__Problem__. Among the records below, find each line bearing the word "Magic" and copy it.

__Data records__.
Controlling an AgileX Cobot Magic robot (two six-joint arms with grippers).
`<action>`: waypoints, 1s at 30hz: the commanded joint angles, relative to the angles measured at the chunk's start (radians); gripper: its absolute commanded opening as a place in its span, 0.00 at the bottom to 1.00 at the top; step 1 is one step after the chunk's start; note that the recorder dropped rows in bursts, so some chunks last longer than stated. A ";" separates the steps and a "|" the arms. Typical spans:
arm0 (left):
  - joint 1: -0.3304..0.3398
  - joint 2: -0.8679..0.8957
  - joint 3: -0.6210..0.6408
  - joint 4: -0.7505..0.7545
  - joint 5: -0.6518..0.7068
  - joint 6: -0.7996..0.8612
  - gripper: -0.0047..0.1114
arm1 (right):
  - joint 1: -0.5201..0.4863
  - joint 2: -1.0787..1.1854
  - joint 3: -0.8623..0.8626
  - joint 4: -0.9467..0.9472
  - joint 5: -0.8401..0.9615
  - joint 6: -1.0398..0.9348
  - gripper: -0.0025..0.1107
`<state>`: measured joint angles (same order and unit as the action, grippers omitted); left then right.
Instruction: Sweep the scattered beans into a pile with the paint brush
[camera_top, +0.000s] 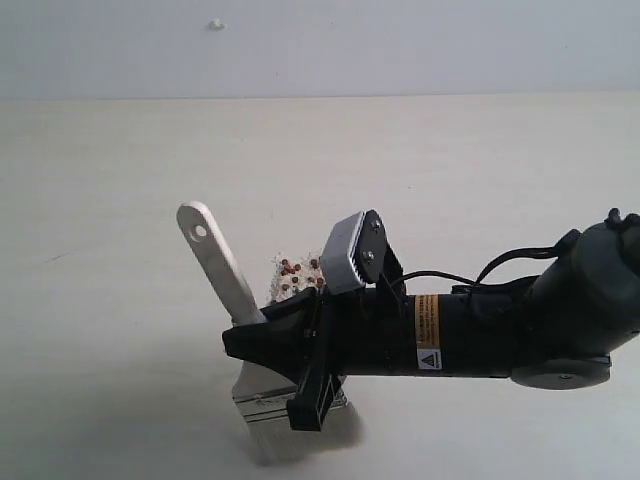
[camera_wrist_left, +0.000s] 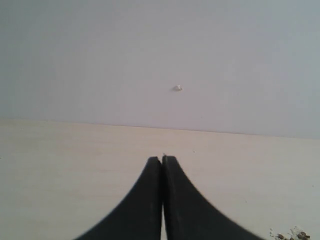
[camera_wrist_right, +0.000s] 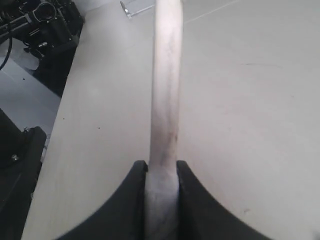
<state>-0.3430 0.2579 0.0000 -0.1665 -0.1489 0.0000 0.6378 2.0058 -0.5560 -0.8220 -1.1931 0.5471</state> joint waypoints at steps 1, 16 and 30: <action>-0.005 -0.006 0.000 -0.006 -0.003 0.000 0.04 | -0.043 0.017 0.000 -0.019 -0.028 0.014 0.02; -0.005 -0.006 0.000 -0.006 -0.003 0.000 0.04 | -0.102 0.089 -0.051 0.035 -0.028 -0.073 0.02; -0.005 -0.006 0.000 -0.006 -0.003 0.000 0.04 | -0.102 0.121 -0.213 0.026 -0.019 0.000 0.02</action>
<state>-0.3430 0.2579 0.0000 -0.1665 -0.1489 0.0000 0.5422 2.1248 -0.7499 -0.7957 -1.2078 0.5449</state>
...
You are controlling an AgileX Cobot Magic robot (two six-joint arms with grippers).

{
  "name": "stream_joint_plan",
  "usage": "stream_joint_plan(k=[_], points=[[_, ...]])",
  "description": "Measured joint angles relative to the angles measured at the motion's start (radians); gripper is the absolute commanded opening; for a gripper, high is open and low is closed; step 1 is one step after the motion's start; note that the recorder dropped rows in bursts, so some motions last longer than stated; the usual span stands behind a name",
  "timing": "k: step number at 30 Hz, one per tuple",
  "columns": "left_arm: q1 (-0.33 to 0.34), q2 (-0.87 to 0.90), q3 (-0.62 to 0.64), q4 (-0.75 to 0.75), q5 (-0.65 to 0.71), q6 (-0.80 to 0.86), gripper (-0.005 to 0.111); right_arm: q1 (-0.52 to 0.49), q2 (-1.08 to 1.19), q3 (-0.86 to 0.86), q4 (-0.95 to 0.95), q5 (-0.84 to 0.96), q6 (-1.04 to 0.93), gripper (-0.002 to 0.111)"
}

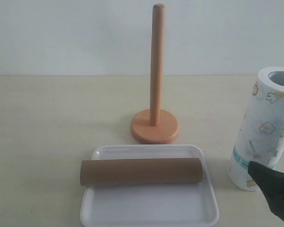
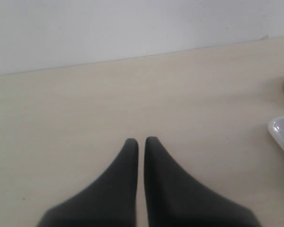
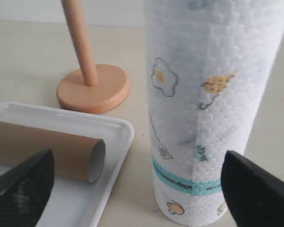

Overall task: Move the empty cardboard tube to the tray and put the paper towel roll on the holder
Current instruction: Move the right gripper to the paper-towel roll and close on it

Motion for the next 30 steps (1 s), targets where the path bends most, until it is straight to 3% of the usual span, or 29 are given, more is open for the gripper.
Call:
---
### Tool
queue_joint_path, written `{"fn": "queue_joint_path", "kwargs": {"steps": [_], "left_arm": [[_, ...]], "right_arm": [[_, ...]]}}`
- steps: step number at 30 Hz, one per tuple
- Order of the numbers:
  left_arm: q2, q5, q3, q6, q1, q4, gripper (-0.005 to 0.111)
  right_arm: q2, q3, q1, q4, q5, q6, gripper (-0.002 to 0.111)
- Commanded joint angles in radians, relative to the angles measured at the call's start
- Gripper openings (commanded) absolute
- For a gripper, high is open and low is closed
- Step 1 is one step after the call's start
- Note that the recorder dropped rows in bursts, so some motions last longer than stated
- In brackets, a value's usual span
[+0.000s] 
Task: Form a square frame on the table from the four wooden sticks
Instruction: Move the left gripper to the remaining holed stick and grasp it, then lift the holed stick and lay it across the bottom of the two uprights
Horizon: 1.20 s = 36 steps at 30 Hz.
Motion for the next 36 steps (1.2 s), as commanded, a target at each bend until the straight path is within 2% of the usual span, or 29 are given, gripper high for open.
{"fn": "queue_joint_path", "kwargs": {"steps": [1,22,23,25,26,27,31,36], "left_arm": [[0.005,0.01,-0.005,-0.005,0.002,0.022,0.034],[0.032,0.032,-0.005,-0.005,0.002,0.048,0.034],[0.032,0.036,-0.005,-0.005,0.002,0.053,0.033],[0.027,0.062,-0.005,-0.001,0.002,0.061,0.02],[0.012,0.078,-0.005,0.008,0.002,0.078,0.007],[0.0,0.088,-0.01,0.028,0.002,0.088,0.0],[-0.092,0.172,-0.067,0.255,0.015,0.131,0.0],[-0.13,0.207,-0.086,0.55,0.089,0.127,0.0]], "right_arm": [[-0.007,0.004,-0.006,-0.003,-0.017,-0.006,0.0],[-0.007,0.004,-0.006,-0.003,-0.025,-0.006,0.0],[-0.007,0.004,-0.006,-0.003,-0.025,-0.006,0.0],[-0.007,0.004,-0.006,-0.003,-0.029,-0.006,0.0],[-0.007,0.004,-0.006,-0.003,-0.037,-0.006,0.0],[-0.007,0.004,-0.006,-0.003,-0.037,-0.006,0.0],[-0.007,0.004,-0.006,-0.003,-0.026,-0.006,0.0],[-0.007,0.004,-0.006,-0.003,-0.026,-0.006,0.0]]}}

__Answer for this exercise__.
Controlling an AgileX Cobot Magic robot (two six-joint arms with grippers).
You are controlling an AgileX Cobot Magic robot (two six-joint arms with grippers).

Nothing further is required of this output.